▸ **EXERCISE PROMPT**
If a line in the data below includes the string "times", please return a copy of it.

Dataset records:
• • • •

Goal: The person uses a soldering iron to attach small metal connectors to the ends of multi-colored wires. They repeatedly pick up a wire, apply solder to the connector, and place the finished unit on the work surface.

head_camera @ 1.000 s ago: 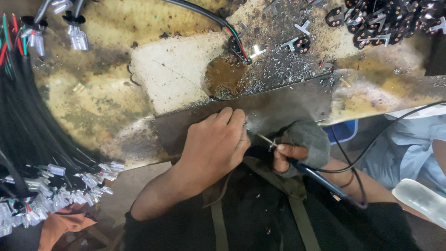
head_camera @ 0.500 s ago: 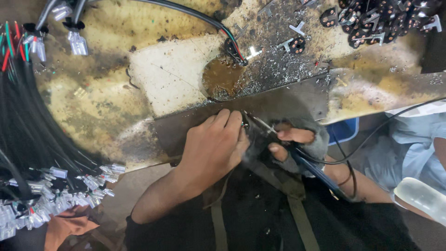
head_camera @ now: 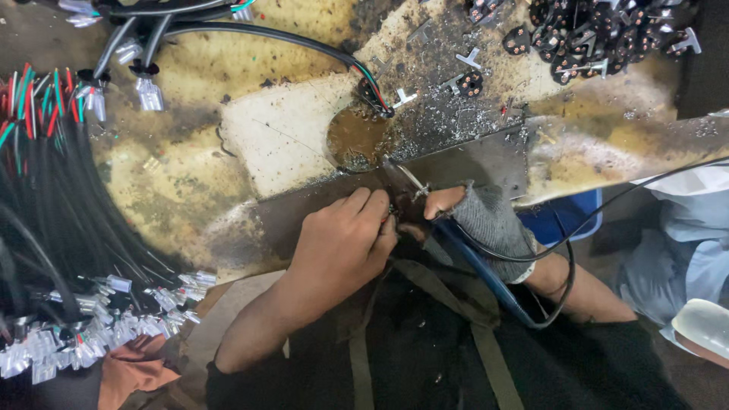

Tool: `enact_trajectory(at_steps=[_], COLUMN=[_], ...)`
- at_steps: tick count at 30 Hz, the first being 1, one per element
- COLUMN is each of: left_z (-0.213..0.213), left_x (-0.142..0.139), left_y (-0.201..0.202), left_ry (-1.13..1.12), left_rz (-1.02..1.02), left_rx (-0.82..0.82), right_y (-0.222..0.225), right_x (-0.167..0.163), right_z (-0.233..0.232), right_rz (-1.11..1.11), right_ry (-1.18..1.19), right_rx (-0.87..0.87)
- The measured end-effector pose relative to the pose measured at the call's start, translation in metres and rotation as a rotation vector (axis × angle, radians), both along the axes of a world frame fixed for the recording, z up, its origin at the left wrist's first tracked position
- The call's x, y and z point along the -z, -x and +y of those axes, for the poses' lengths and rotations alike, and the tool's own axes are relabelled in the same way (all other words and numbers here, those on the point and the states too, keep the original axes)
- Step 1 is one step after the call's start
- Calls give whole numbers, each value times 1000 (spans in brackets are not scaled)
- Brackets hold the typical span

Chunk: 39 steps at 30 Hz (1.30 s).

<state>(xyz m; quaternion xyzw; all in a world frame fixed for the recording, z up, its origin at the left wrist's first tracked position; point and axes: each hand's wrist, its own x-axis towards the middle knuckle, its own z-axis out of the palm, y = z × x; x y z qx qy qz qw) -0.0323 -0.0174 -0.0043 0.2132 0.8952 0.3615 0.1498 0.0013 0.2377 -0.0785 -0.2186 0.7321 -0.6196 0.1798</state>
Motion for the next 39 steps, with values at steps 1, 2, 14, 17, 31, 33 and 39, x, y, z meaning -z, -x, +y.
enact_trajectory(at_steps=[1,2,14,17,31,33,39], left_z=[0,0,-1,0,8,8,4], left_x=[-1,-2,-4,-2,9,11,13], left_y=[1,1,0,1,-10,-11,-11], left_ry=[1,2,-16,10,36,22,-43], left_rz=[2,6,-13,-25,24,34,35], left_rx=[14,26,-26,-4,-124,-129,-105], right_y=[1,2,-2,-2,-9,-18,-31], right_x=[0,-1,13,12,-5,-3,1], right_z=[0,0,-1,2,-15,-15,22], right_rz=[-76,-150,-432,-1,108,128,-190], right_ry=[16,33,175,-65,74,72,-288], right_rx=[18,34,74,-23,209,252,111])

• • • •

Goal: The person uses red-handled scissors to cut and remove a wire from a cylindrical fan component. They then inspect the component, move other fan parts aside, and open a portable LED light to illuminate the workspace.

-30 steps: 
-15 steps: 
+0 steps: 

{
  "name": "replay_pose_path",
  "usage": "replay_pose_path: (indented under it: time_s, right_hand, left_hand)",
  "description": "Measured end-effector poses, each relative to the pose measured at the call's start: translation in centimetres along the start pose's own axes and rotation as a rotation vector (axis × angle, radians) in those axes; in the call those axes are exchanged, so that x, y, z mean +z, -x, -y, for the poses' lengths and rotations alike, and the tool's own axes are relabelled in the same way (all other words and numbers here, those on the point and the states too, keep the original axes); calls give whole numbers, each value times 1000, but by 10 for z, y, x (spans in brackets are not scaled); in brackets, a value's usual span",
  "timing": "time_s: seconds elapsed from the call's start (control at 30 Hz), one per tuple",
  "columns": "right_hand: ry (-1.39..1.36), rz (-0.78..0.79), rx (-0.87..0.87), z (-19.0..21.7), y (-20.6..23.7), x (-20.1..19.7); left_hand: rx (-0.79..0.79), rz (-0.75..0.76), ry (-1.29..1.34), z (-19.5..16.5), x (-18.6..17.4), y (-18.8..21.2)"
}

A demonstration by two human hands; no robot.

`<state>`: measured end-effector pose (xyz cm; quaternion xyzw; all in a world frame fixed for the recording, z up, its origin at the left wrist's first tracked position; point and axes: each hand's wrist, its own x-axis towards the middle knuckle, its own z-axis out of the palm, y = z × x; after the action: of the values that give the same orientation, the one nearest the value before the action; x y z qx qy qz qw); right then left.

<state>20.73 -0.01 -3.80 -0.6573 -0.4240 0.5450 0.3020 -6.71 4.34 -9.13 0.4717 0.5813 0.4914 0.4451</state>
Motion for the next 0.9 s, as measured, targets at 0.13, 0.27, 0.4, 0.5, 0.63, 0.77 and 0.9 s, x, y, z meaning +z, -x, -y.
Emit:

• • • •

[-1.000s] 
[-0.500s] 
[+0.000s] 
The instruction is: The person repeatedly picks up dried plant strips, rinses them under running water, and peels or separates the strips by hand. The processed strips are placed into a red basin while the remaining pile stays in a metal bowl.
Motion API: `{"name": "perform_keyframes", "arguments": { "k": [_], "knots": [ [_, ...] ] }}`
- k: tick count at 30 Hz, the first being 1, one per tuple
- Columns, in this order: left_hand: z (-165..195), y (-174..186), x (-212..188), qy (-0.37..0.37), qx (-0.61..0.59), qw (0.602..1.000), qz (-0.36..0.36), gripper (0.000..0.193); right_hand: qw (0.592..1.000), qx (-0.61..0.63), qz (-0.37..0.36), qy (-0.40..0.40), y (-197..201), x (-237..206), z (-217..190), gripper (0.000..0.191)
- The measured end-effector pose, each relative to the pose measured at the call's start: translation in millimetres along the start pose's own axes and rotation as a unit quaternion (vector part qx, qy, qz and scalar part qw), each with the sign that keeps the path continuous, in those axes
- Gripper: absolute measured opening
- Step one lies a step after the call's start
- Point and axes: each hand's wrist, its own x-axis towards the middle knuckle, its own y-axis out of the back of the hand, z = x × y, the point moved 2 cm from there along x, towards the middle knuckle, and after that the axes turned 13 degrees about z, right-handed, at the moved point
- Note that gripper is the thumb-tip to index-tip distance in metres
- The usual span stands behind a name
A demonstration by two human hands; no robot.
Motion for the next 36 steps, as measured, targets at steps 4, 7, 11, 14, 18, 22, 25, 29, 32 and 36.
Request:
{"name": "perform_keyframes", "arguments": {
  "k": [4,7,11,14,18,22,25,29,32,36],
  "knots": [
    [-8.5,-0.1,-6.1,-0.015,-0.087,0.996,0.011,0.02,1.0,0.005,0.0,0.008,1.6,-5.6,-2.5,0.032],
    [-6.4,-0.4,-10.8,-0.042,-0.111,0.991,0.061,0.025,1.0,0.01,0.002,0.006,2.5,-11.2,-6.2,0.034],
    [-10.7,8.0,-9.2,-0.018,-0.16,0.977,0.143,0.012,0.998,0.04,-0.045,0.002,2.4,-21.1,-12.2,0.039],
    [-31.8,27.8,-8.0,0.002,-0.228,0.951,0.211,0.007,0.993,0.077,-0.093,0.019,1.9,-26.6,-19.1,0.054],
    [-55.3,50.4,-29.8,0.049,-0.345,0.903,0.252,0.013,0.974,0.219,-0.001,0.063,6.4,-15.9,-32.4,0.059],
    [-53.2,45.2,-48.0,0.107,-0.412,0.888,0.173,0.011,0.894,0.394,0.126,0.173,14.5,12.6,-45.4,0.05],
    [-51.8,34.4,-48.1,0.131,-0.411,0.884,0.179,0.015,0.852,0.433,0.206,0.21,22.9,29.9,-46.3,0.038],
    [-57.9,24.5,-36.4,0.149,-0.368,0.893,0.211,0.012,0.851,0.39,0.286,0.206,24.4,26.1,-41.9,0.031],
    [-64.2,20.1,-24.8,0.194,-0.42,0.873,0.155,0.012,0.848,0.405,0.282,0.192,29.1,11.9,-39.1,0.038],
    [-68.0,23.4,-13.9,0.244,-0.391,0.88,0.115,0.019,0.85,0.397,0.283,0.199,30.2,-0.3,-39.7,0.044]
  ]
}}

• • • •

▸ **RESPONSE AREA**
- Calls give whole numbers, each value times 1000 (spans in brackets are not scaled)
  "description": "Measured end-effector poses, each relative to the pose measured at the call's start: translation in centimetres along the start pose's own axes and rotation as a rotation vector (axis × angle, radians) in those axes; in the call those axes are exchanged, so that x, y, z mean +z, -x, -y, for the poses' lengths and rotations alike, and the tool's own axes are relabelled in the same way (all other words and numbers here, those on the point and the states too, keep the original axes); calls give whole numbers, each value times 1000, but by 10 for z, y, x (spans in brackets are not scaled); in brackets, a value's usual span",

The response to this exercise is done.